Unisa is busy harvesting some of the fruits of its considerable investment in research: the annual Research and Innovation Awards represent a bumper crop of research excellence. In all, 62 researchers, from emerging to well established, were fêted at the awards ceremony, held on 3 March 2017.

Of these, a record number of 51 researchers were honoured for being newly rated or successfully rerated by the National Research Foundation. Nine of them received Y2 or Y1 ratings for researchers under the age of 40, while 36 received C ratings and six B ratings.

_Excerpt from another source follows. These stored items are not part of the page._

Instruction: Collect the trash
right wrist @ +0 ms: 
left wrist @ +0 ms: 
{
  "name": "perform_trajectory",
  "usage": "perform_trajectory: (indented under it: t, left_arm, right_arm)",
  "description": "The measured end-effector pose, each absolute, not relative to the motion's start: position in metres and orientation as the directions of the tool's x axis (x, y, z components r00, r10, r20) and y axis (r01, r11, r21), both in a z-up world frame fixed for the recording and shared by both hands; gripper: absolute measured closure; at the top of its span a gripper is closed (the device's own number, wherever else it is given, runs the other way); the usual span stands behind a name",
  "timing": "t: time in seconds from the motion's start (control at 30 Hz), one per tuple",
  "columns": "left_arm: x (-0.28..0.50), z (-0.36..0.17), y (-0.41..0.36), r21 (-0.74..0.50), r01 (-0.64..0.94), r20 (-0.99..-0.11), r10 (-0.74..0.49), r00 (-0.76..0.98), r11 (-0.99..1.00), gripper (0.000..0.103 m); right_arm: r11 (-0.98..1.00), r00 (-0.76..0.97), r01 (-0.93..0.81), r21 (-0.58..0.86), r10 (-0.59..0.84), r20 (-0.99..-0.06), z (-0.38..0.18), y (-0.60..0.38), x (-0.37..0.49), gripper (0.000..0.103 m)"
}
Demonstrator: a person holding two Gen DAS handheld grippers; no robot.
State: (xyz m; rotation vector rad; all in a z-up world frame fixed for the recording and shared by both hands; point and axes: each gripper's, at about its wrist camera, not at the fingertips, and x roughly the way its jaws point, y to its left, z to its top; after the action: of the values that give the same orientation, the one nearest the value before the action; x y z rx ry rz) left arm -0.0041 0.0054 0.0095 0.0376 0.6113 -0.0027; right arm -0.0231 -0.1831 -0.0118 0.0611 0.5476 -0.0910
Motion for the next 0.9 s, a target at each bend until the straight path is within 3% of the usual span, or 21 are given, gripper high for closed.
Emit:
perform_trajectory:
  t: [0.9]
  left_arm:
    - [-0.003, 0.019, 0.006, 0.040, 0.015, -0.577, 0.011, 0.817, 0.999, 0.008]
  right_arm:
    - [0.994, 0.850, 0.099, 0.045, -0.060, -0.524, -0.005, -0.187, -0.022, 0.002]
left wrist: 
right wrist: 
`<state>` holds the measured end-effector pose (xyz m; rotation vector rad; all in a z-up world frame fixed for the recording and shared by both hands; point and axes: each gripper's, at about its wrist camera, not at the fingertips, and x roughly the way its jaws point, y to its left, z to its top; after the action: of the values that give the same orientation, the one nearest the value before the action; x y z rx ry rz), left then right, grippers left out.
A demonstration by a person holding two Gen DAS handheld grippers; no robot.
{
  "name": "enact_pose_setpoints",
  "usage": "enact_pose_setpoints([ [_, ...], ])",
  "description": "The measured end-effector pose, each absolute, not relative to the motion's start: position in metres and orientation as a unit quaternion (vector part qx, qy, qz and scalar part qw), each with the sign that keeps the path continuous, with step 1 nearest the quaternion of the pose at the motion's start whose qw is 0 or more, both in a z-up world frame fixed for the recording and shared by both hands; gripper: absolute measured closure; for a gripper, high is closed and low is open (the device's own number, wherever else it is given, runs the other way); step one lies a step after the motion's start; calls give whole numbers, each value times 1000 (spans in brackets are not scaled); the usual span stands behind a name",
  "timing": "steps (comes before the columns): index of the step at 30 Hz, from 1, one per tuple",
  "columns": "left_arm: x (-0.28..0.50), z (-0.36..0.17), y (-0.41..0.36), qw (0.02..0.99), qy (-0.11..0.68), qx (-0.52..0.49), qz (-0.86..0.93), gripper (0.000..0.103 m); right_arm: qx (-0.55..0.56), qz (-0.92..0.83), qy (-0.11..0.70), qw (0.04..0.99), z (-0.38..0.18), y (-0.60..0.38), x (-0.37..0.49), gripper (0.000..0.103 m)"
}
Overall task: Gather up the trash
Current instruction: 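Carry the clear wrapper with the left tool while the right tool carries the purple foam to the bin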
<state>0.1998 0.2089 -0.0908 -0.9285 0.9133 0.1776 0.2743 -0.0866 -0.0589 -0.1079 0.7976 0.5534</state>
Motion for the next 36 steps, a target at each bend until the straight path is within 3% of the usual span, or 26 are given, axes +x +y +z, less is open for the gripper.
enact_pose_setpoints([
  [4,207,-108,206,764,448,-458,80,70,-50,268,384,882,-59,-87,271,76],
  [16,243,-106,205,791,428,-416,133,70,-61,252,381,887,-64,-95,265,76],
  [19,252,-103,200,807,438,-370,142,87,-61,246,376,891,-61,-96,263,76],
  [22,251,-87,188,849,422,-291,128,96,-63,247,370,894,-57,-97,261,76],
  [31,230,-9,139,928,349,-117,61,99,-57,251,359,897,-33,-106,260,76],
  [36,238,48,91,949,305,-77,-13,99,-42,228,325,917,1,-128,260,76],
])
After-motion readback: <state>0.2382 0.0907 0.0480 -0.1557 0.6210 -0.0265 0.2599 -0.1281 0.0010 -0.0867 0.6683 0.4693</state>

Prof Mandla Makhanya (Principal and Vice-Chancellor, Unisa) and Prof Les Labuschagne (Acting Vice-Principal: Research, Postgraduate Studies, Innovation and Commercialisation) applaud the achievements of Unisa researchers.

The other researchers being honoured were either recipients of Unisa’s most prestigious prizes for research excellence, such as the Principal’s Prize, which went to Dr Ndikho Mtshiselwa of the College of Human Sciences, or had received major external awards or other external recognition in 2016.

Two of Friday night’s winners stood out for receiving not one but two awards.

Prof Azwihangwisi Mavhandu-Mudzusi of the College of Human Sciences was acknowledged for her C3 rating and for winning a 2016 Unisa Women’s Award for Excellence in Research in the Leadership in Research category.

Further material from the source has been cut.